- 自定义Connector相关模块,包含Catalog,Source/Sink,时态表(LookupTableSource)等
- 表API和SQL都是声明性API。 这包括表的声明。 因此,执行CREATE TABLE语句会导致目标目录中的元数据更新。
- 对于大多数catalog实现,不会为此类操作修改外部系统中的物理数据。 特定于连接器的依赖项还不必存在于类路径中。 在WITH子句中声明的选项既未经验证也未经其他解释。
- 动态表的元数据(通过DDL创建或由目录提供)表示为CatalogTable的实例。 必要时,表名称将在内部解析为CatalogTable。
- 当涉及到需要执行和优化的表程序时,一个CatalogTable需要被解析至DynamicTableSource和DynamicTableSink中。
- DynamicTableSourceFactory和DynamicTableSinkFactory提供了特定于连接器的逻辑,用于将CatalogTable的元数据转换为DynamicTableSource和DynamicTableSink的实例。 在大多数情况下,工厂的目的是验证选项(例如示例中的'port'='5022'),配置编码/解码格式(如果需要)并创建表连接器的参数化实例。
- 默认情况下,DynamicTableSourceFactory和DynamicTableSinkFactory的实例是使用Java的服务提供者接口(SPI)发现的。连接器选项(例如示例中的'connector' = 'custom')必须对应于有效的工厂标识符。
- 一旦逻辑执行计划完成,这个执行器将会获取来自运行器实现的表连接器。运行时逻辑在Flink的核心连接器接口中实现,如InputFormat或SourceFunction。
- 这些接口通过另一个抽象级别分组为ScanRuntimeProvider,LookupRuntimeProvider和SinkRuntimeProvider的子类。
- 例如,OutputFormatProvider(提供org.apache.flink.api.common.io.OutputFormat)和SinkFunctionProvider(提供org.apache.flink.streaming.api.functions.sink.SinkFunction)都是planner可以使用的SinkRuntimeProvider的具体实例处理。
- 实现
org.apache.flink.table.factories.DynamicTableSourceFactory
和org.apache.flink.table.factories.DynamicTableSinkFactory
- 配置Java SPI
META-INF/services/org.apache.flink.table.factories.Factory
- 通过定义一个动态表可以在任何时间变化,当读取一个动态表的时候,内容可以视为:
- 一个更新日志(有限的或无限的),所有的更改都会被连续地消费,直到更新日志消费完毕为止。这由ScanTableSource接口表示。
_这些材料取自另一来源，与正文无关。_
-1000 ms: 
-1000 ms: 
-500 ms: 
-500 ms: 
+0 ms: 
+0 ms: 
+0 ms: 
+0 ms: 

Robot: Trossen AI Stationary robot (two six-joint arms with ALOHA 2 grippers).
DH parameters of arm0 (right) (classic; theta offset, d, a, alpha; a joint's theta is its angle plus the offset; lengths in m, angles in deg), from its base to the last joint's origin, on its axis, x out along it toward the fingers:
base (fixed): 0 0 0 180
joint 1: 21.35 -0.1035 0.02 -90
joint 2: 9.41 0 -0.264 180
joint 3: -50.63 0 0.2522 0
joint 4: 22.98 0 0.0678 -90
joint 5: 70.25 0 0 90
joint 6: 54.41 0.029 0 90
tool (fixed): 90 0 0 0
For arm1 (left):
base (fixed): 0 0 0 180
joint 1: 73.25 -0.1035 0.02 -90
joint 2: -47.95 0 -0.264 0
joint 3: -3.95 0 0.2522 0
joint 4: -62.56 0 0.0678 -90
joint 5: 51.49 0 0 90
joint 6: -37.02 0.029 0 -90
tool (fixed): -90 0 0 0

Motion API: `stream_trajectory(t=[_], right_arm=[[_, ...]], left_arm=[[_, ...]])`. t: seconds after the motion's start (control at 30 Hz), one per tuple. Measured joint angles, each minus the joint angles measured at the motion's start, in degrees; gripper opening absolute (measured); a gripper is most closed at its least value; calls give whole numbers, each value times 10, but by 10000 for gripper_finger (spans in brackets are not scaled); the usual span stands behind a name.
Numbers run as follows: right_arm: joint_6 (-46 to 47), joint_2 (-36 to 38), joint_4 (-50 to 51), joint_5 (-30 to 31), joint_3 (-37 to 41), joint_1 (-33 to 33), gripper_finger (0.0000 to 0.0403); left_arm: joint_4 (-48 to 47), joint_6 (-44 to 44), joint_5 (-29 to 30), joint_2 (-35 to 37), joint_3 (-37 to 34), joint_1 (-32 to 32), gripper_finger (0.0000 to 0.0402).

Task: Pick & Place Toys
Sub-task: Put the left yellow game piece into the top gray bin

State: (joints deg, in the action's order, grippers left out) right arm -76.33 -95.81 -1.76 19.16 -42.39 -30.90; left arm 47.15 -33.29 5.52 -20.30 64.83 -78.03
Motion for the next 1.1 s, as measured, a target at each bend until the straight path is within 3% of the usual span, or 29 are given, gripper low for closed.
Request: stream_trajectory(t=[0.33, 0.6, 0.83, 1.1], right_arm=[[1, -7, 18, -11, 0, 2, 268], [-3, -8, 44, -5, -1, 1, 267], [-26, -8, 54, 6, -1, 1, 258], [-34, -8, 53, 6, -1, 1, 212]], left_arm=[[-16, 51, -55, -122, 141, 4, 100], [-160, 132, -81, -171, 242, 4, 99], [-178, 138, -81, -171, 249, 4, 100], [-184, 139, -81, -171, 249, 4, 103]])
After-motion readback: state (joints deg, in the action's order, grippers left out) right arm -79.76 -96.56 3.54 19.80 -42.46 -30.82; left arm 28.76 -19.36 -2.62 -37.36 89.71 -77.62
- 一个不断变化的或非常大的外部表,它的内容通常不会全部读取,但在必要时查询单个值。这由LookupTableSource接口表示。时态表
- 扫描的行不必只包含插入,也可以包含更新和删除。因此,表源可以用来读取(有限的或无限的)变更日志(CDC Format)。返回的changelog模式指示planner在运行时可以预期的更改集。
- 对于常规的批处理场景,源可以发出一个只包含插入行的有界流。Rowkind:INSERT
- 对于常规流场景,源可以发出一个无限制的只包含插入行的流。Rowkind:INSERT
- 对于更改数据捕获(CDC)方案,源可以发出带有插入,更新和删除行的有界或无界流。Rowkind:INSERT、DELETE、UPDATE_AFTER、UPDATE_BEFORE
- 一个table source可以实现的能力source abilities table. 记录必须输出格式为
org.apache.flink.table.data.RowData
- 与ScanTableSource相比,源不需要读取整个表,并且可以在必要时从外部表(可能是不断变化的)中惰性地获取单个值。
- 与ScanTableSource相比,LookupTableSource目前只支持发出仅用于插入的更改。
- 根据定义,动态表可以随时间变化。编写动态表时,内容始终可以被视为变更日志(有限或无限),所有变更都将连续写出,直到耗尽变更日志为止。 返回的变更日志模式指示接收器在运行时接受的变更集。
- 对于常规的批处理方案,接收器只能接受仅插入的行并写出有界流。
- 对于常规流方案,接收器只能接受仅插入的行,并且可以写出无限制的流。
- 对于更改数据捕获(CDC)方案,接收器可以写出具有插入,更新和删除行的有界或无界流。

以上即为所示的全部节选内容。